Je travaille plus vite, car je souffre d'insomnie et je travaille donc, comme on dit, jour et nuit.

Tu as eu une période "grise" dans tes œuvres, puis tu as commencé à peindre des fonds blancs. Qu'est-ce qui t'a amené à cela ?

Oui, maintenant je peins souvent des fonds blancs, il n'y a rien de plus beau. Non, j'ai découvert que les images en couleur étaient plus demandées, et cela vaut aussi pour les rédactions, où ils paient plus cher pour les images en couleur. Les images en noir et blanc sont plus difficiles, car on ne peut pas colorer le ciel, il faut donc le "dessiner" d'une certaine manière pour qu'on puisse voir qu'il y a des nuages blancs. Cette période "blanche", comme tu l'appelles, dure depuis environ 5 ans, et ça me réussit bien.

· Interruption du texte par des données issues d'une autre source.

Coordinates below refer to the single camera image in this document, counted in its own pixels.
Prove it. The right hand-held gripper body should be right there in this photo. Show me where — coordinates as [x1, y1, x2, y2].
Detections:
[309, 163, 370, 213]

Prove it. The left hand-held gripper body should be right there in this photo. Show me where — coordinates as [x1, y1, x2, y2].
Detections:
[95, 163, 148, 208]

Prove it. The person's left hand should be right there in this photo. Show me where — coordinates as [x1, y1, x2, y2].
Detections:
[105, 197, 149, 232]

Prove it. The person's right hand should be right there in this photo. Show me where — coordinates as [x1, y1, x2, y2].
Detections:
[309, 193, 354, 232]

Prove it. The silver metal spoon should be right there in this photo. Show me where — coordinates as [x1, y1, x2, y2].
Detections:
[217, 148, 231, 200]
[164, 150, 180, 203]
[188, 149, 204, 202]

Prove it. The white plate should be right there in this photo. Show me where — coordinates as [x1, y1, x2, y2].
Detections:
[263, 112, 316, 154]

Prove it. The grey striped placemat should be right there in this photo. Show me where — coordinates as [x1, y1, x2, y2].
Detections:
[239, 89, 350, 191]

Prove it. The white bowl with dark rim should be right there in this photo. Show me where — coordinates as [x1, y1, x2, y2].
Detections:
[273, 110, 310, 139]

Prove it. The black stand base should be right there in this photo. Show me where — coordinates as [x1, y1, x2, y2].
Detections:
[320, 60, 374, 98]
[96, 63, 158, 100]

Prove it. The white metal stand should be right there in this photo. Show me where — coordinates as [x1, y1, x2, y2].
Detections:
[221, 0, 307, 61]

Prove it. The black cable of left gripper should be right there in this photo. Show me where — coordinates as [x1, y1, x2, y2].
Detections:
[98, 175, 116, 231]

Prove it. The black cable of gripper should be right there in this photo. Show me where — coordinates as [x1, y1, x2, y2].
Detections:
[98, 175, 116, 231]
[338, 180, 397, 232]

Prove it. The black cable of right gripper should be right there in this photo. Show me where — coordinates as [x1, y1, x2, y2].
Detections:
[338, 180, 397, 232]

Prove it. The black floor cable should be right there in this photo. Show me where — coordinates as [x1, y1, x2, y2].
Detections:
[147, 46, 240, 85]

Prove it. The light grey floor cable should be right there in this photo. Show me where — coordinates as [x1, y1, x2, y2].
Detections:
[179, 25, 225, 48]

Non, ce n'est pas ça. Je peins des femmes depuis mes 12 ans, quand je ne savais absolument rien sur l'anatomie féminine. Quand je suis devenu adulte, les autorités de l'époque ont découvert que je peignais des femmes, et ils ont fait une perquisition chez moi, et, figure-toi, ils m'ont fait passer 18 mois de prison pour cela. S'il te plaît, écoute bien, pour atteinte à la morale publique. Pourtant, je n'ai rien publié, rien de tout cela. C'était en 1964, et aujourd'hui, 40 ans plus tard, grâce à des amis et à des maisons d'édition, j'ai pu publier, ou plutôt faire imprimer, une collection d'érotisme classique que mon père, né au début du siècle dernier, citait. Il ne parlait pas tchèque, mais il reprenait des passages de ce livre, qui s'appelle "Le Chevalier Smil". Pour cela, j'ai été récompensé financièrement, et pas comme un criminel.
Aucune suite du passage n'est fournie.